Austin, TX. (PRWEB) November 10, 2011
A popular online golfing news and instruction website called golfersadvice.com warns that waiting until reaching the green before starting to “read” your putt could be costing you up to six strokes per round, in addition to friendly Saturday wagers with your golfing buddies.
“It’s funny, I’ve been playing and covering national golf events for the last 15 years, but I’m typically too occupied with my second, third and often fourth shots to worry about putting,” said website associate editor Dave Dennis. “However, based on the response of our online readers to our latest round of ‘Golf Putting Tips,’ many recreational golfers are in exactly the same boat.”

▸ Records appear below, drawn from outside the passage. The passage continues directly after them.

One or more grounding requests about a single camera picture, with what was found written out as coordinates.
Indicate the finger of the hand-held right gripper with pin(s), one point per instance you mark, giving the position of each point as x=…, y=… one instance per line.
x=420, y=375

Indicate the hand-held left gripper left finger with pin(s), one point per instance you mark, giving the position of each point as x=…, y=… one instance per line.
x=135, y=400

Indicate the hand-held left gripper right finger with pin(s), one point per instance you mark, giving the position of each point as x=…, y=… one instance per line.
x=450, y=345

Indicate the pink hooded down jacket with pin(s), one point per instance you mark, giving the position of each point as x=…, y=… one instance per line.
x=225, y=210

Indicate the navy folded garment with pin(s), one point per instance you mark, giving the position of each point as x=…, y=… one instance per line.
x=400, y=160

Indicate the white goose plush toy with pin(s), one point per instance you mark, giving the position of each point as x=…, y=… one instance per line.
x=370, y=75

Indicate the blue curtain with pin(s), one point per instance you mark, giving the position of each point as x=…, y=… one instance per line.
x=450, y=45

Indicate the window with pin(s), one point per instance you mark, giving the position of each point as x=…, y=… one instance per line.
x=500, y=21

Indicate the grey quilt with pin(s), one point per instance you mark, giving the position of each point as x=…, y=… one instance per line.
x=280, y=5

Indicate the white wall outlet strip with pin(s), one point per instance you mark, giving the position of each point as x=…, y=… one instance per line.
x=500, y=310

Dennis says that like many baby boomers of his generation, he grew up watching legendary players like Jack Nicklaus, Arnold Palmer and Lee Trevino and other greats crouching over their putts, identifying the perfect line and calmly draining the put to win a major. “What I was missing while watching those great players on TV as a kid, was that professional golfers actually start “reading” their puts long before ever addressing their ball.”
But what does “reading” your put long before breaking out the flat stick, or belly putter really mean?

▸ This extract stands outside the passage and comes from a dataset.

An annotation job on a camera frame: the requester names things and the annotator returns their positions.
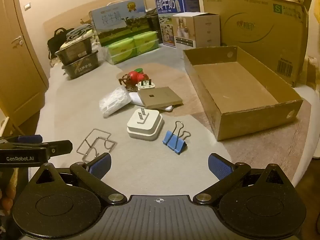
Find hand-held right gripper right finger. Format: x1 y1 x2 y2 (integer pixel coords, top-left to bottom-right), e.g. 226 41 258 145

According to Dennis, what weekend golfers can’t see TV is the fact that those professionals may look like their casually walking and chatting with their caddy, but they’re actually taking into account a number of topographical features that will significantly impact the line and speed the putts to come – especially on a course they’ve never played before.
“That’s why professional golfers will tell you that it’s vital to start getting an overall sense of the ‘lay of the land’ from a distance of least 100 yards away to better understand the golf course as your walking towards the green,” Dennis said. “Obviously, you have more time to practice this tip if you’re walking, instead of racing to the green in a golf cart.”
Dennis, who joined golfersadvice.com to focus on somewhat obscure, but effective golf putting tips, believes this is one of the easiest golf putting tips that players of all levels can incorporate into their games. “The pros will look at the water hazards, lakes and ponds for clues as to how the green will react to their putts. Keep in mind that golf architects usually construct greens with drainage in mind, so the greens will usually ‘run off’ toward the direction of the water feature.”
Another gem, according to Dennis, if you’re looking for golf putting tips is to pay attention to the surroundings hills or mountains after hitting your approach shot. “Most of us remark about the beautiful scenery at many golf courses, but serious players are studying these features not as much for their aesthetics, but taking into consideration the direction they slope, which can profoundly influence the degree of slope and direction a ball is likely to break on the green.”
Once you have actually reached the green, golfersadvice.com recommends looking for smaller putting clues, such as the general shape and slope of the green. They say you should also check out the color of the grass – light or shiny means you’re putting with the green and dull and dark means you’re putting against it.
“But the key to this round of putting tips advice is to actually start learning the green by looking at your surroundings on the walk up to the green. You’ll be amazed what an impact that will have on your confidence just having a better idea what the ball is likely to do. In a perfect world, every golf putt would be ‘dead straight,’ but on second thought… what fun would that be,” Dennis added.